◆ **Your instructions**
Your answer should consist of each line from the data below that contains "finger".

Material to process below:

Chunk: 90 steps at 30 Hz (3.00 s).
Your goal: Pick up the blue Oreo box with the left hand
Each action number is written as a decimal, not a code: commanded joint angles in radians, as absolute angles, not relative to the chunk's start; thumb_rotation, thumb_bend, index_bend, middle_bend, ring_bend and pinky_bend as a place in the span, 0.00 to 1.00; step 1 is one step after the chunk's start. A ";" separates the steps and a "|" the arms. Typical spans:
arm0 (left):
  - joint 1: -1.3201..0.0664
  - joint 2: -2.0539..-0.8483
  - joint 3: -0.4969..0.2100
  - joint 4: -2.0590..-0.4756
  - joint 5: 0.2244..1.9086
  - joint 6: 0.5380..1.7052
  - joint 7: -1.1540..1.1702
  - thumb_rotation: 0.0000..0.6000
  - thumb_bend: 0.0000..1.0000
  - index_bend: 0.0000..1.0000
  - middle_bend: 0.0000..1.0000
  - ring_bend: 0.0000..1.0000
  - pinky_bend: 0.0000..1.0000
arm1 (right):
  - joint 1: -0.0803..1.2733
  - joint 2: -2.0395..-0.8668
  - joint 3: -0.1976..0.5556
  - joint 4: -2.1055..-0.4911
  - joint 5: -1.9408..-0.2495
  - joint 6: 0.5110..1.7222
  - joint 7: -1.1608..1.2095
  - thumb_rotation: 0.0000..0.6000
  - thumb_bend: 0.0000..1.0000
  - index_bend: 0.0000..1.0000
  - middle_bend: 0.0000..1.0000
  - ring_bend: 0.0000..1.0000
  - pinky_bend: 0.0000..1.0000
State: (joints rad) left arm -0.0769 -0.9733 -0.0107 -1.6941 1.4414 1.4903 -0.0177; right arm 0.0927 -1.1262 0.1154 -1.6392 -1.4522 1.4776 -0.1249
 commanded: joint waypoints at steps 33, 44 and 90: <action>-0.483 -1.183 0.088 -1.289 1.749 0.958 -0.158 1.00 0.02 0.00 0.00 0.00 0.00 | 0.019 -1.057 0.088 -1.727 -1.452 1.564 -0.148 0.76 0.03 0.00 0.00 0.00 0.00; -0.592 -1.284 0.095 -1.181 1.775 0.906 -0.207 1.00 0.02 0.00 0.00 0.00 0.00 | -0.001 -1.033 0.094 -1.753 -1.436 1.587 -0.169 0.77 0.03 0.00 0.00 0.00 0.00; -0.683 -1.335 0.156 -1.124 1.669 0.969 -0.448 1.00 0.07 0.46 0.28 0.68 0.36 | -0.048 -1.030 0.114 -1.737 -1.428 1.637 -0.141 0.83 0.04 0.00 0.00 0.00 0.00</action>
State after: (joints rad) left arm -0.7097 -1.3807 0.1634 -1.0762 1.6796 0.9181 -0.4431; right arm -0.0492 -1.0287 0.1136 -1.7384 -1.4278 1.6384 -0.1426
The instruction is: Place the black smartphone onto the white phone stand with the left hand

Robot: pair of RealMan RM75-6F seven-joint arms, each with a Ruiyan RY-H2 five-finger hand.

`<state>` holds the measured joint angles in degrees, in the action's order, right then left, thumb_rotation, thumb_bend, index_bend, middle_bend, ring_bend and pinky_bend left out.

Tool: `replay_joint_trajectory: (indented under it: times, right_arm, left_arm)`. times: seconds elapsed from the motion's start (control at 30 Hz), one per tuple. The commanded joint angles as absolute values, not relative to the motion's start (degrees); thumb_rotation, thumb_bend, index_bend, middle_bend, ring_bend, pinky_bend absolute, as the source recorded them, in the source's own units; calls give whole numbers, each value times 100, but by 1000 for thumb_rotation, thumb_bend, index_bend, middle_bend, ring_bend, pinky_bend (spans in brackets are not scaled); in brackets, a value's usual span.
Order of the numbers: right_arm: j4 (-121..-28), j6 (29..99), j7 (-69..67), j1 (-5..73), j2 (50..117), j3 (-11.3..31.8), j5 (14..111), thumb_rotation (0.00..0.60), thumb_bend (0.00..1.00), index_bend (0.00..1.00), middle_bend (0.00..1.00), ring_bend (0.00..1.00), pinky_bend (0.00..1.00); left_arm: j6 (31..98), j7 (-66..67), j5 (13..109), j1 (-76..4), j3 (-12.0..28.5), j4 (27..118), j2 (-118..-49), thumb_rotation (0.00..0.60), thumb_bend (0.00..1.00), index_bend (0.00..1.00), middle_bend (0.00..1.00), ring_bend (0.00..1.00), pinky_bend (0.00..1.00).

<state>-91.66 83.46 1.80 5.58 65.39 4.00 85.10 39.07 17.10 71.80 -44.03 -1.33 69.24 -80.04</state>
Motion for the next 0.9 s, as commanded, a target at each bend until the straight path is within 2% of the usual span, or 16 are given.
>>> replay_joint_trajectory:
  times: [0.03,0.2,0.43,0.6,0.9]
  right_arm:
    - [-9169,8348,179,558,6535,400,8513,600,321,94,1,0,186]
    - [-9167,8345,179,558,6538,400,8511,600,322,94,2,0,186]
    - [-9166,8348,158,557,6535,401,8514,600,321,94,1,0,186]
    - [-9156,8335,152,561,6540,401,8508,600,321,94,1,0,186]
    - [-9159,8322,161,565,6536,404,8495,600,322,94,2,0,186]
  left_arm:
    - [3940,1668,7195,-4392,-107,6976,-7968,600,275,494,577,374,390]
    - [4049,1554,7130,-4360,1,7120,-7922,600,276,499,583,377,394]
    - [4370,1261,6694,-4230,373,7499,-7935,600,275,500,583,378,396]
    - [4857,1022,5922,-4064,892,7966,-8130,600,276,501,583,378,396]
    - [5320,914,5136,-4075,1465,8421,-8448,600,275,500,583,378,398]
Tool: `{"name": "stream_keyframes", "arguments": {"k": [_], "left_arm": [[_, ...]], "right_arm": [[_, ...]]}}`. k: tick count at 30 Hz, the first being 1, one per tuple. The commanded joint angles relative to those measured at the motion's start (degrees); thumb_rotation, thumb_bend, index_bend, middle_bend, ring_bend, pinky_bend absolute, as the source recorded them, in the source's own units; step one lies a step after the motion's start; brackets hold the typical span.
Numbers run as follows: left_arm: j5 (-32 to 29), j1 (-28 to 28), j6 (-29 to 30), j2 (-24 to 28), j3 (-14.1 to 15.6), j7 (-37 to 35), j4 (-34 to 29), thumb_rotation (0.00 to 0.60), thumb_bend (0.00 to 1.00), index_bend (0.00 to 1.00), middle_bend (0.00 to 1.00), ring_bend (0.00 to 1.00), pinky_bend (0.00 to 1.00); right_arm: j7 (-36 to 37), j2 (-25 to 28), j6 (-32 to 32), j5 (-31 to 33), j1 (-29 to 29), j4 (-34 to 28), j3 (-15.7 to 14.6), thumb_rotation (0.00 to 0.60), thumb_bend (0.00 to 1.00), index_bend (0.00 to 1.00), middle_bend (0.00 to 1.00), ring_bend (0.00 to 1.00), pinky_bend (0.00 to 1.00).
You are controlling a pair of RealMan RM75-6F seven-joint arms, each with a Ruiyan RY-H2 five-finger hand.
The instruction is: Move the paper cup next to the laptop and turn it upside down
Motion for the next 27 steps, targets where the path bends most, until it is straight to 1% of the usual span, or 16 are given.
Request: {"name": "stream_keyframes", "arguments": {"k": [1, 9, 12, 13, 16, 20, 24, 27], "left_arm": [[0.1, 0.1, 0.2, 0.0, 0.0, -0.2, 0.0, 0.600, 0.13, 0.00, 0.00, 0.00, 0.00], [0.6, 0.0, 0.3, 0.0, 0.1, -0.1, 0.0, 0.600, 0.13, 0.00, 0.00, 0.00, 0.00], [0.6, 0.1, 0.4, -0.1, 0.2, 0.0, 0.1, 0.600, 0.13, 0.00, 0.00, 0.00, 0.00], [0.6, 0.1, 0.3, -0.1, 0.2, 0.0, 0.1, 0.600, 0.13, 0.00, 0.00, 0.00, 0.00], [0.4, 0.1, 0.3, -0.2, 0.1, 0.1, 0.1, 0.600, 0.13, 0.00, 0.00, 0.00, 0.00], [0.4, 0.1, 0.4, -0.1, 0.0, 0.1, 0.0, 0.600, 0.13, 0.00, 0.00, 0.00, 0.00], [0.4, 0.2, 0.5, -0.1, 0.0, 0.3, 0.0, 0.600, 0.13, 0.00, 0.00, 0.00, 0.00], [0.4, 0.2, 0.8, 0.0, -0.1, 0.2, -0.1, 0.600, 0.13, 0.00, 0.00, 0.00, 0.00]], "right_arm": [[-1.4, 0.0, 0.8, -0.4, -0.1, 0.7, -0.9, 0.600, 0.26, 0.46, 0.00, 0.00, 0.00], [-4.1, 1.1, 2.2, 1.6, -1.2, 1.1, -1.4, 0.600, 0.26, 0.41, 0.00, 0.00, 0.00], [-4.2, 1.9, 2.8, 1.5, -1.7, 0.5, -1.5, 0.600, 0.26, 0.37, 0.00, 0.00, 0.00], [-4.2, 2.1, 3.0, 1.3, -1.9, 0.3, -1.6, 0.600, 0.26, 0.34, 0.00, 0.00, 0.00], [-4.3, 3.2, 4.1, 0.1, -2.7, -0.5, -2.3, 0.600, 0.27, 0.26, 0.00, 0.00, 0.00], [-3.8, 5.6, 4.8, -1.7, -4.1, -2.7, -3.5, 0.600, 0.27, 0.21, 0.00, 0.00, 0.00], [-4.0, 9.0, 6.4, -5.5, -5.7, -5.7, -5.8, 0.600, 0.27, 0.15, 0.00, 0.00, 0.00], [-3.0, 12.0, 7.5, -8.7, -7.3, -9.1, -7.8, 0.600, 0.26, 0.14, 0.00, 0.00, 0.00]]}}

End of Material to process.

◆ **Exercise result**
Robot: pair of RealMan RM75-6F seven-joint arms, each with a Ruiyan RY-H2 five-finger hand.
You are controlling a pair of RealMan RM75-6F seven-joint arms, each with a Ruiyan RY-H2 five-finger hand.

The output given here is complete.